Гораздо хуже, что о нашем браке узнали мои родные. С этого дня наша жизнь переменилась.
Давно прошли времена, когда мама следила чуть ли не за каждым моим движением. Она смирилась с моими отлучками и уже не боялась, что я свяжусь с «хулиганами и босяками». Поздние прогулки с Людмилой не вызывали у нее возражений. Правда, она так и не смогла забыть страшного голода и потому тщательно следила, чтобы я утром завтракал, днем перекусывал, а вечером, где бы я ни был, оставляла для меня на столе обильный ужин, накрывая тарелки и чашки газетами (от мух).
Но мое поведение изменилось — и она стала что-то подозревать. Я пропадал ночи напролет — и никак не объяснял своего отсутствия. Это показалось ей чрезмерным. Впрочем, таким оно и было, если судить по законам нормальной жизни, а не по правилам сверхсуществования, которые я бесцеремонно для себя устанавливал. Кстати, своим детям я вряд ли разрешил бы такую жизнь, какую позволял себе.
У нас с Фирой установился определенный ритуал: если я оставался у нее на ночь, то приходил попозже, а если шел домой, то перед этим мы с ней немного — часа два или три — гуляли. В начале марта мы догуляли почти до моего дома. Потом я повернул назад — проводить Фиру. Мы прошли квартала два, ничего не замечая, потом я обернулся и увидел, что за нами молча идет моя мать.
— Зачем ты преследуешь нас, мама? — спросил я.
Она ответила очень властно:
— Оставь свою потаскуху и иди домой.
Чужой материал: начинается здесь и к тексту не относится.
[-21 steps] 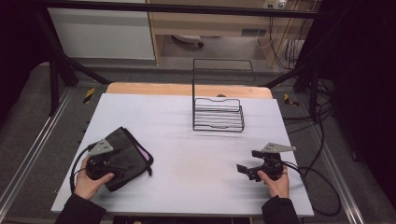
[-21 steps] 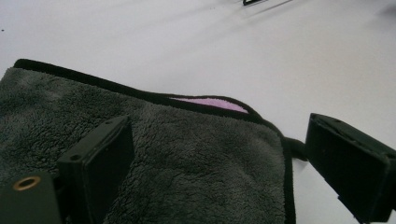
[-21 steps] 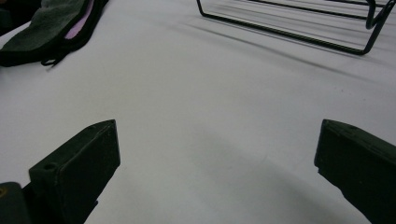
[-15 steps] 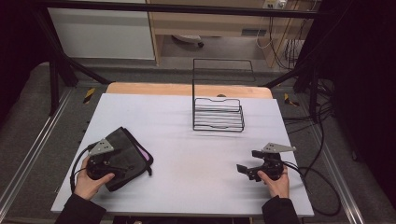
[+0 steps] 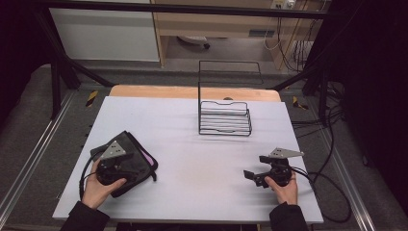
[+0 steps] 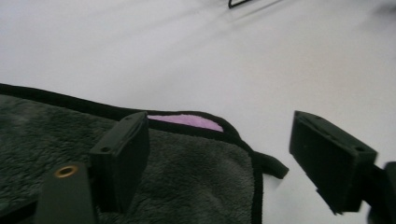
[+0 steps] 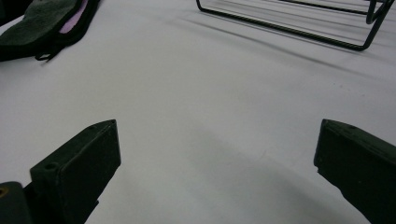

Там поговорим.
Фира схватила меня за руку: она испугалась, что я устрою скандал прямо на улице. Но я даже не повысил голоса: дело было слишком серьезным, чтобы размениваться на уличные крики. Я сразу все решил.
— Фируська, иди домой, я скоро приду. Надо потолковать с мамой и Осипом Соломоновичем.